Run Workload Experiments

# CPU-bound experiment
sudo ./engine start cpu_hi ./rootfs /workload_cpu
sudo ./engine start cpu_lo ./rootfs /workload_cpu
sleep 35
sudo ./engine logs cpu_hi
sudo ./engine logs cpu_lo

# CPU vs IO experiment
sudo ./engine start exp_cpu ./rootfs /workload_cpu
sudo ./engine start exp_io  ./rootfs /workload_io
sleep 35
sudo ./engine logs exp_cpu
sudo ./engine logs exp_io

# Memory limit test
sudo ./engine start memtest ./rootfs /workload_mem
sleep 30
sudo ./engine ps           # memtest should show state=killed
sudo dmesg | grep container_monitor | grep -E "WARNING|KILLING"

Cleanup and Unload

# Stop all containers
sudo ./engine stop alpha
sudo ./engine stop beta

# Stop supervisor (Terminal 1)
# Press Ctrl+C in Terminal 1

# Unload kernel module
sudo rmmod monitor

# Verify clean state
lsmod | grep monitor || echo "module unloaded"
ls /dev/container_monitor 2>/dev/null || echo "device gone"
ps aux | grep defunct | grep -v grep || echo "no zombies"

Reference Run Sequence

make
sudo insmod monitor.ko
ls -l /dev/container_monitor

# Terminal 1
sudo ./engine supervisor ./rootfs

# Terminal 2
sudo ./engine start alpha ./rootfs /bin/sh
sudo ./engine start beta  ./rootfs /bin/sh
sudo ./engine ps
sudo ./engine logs alpha
sudo ./engine stop alpha
sudo ./engine stop beta

dmesg | tail
sudo rmmod monitor

3. Demo Screenshots

Screenshot 1 — Multi-Container Supervision

Two containers (alpha, beta) running simultaneously under one supervisor process. Both show state=running with their host PIDs.

Screenshot 1


Screenshot 2 — Metadata Tracking

Output of sudo ./engine ps showing all tracked container metadata including NAME, PID, STATE, SOFT_MB, HARD_MB, and LOG path.

Screenshot 2


Screenshot 3 — Bounded-Buffer Logging

Log file contents captured through the producer-consumer logging pipeline.

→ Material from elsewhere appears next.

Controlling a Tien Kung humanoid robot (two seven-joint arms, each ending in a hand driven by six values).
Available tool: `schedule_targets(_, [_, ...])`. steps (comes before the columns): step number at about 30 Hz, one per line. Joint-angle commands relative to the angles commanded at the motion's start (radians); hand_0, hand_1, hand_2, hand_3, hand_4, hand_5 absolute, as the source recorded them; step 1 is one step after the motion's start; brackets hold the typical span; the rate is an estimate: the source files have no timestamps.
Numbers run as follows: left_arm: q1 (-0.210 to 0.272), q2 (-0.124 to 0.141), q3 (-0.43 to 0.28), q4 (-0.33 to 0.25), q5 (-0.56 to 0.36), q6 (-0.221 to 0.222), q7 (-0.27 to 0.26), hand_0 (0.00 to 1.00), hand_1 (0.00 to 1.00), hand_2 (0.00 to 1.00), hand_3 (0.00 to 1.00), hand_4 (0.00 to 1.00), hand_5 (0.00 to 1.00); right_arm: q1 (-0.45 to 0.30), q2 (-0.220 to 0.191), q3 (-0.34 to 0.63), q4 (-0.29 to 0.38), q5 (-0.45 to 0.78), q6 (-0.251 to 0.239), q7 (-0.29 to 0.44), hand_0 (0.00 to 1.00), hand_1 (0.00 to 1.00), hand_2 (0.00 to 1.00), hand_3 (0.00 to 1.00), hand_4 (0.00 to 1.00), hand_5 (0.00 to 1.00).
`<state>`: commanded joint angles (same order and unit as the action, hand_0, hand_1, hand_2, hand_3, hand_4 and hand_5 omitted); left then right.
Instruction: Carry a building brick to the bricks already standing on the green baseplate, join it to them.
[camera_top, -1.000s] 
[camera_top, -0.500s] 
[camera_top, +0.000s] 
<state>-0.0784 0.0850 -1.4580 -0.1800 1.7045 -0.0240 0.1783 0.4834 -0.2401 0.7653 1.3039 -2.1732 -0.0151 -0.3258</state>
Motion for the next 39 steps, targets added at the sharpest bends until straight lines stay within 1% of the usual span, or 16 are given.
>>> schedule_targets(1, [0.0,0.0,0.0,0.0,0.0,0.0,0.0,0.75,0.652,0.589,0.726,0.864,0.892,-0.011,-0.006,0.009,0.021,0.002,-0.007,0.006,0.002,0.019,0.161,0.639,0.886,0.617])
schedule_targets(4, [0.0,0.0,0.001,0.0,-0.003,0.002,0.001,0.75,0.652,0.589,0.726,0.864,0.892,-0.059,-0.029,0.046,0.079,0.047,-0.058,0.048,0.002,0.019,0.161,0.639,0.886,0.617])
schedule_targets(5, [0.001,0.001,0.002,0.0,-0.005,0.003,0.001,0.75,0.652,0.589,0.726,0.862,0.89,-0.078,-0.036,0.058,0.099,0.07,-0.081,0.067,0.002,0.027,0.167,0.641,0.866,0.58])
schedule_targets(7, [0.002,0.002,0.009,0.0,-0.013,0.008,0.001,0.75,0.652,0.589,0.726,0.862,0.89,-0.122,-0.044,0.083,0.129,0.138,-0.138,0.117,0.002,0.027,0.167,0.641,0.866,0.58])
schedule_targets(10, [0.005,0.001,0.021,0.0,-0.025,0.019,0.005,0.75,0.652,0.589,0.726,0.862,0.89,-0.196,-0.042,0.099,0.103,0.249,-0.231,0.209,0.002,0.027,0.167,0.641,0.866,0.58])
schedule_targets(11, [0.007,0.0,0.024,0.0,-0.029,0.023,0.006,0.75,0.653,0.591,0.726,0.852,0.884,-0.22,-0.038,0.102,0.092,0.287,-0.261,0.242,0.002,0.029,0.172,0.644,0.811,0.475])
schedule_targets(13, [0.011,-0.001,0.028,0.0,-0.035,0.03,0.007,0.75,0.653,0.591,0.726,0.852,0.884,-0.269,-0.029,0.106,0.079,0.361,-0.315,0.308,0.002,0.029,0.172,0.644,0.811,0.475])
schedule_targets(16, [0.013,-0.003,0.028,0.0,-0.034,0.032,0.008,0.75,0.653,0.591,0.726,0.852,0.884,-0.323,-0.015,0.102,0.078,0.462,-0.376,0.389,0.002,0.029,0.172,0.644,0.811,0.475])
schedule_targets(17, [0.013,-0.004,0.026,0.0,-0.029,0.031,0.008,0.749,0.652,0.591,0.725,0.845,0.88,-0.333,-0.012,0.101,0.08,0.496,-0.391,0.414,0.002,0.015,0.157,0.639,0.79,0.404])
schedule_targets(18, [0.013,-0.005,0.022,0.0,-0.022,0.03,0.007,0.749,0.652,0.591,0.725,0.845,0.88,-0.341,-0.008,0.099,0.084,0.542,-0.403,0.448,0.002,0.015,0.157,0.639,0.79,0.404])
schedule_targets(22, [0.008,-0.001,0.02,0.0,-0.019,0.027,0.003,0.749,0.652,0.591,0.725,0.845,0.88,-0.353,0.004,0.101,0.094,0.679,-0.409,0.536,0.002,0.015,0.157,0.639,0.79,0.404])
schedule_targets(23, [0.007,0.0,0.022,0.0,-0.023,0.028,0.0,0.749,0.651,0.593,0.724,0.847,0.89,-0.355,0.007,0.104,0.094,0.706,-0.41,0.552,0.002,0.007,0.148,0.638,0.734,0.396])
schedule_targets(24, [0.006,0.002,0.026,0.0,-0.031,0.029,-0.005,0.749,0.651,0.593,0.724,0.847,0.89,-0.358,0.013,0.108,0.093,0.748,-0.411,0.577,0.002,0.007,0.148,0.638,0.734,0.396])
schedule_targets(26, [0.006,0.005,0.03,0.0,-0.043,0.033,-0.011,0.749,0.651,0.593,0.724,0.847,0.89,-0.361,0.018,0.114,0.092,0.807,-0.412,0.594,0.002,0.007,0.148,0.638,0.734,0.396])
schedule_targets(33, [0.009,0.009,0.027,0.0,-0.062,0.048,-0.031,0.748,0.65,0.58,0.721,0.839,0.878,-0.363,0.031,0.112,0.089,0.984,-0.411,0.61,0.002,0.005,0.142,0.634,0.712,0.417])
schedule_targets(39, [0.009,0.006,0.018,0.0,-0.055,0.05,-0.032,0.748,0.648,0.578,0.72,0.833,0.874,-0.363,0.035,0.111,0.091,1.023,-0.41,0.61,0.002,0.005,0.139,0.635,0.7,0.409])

Shows CPU workload started, completion count, and IO write counts — proving data flowed from container stdout through the pipe, bounded buffer, and into persistent log files.

Screenshot 3


Screenshot 4 — CLI and IPC

A CLI command (start) being issued in Terminal 2 while the supervisor in Terminal 1 listens on the UNIX domain socket. The supervisor receives the command and the CLI client receives the OK response — demonstrating the second IPC mechanism (UNIX domain socket) separate from the logging pipe.

Screenshot 4


Screenshot 5 — Soft-Limit Warning

dmesg output showing the kernel monitor detecting that PID 11123 exceeded its soft memory limit of 51200 KB and logging a warning without killing the process.

Screenshot 5


Screenshot 6 — Hard-Limit Enforcement

dmesg output showing the kernel monitor killing PID 11123 after its RSS exceeded the hard limit of 204800 KB. The sudo ./engine ps output confirms the container's state changed to killed.

Screenshot 6


Screenshot 7 — Scheduling Experiment

Terminal output from the cpu_hi vs cpu_lo experiment and the exp_cpu vs exp_io experiment, showing measurable differences in iteration counts and write counts between containers under different scheduling conditions.

Screenshot 7


Screenshot 8 — Clean Teardown

Evidence of clean shutdown: module fully unloaded, /dev/container_monitor gone, and No zombies - clean! — confirming all resources were released correctly.

Screenshot 8


4. Engineering Analysis

4.1 Isolation Mechanisms

The runtime achieves isolation by calling unshare(CLONE_NEWPID | CLONE_NEWUTS | CLONE_NEWNS) in each container child process before exec. This asks the kernel to place the new process into fresh namespaces.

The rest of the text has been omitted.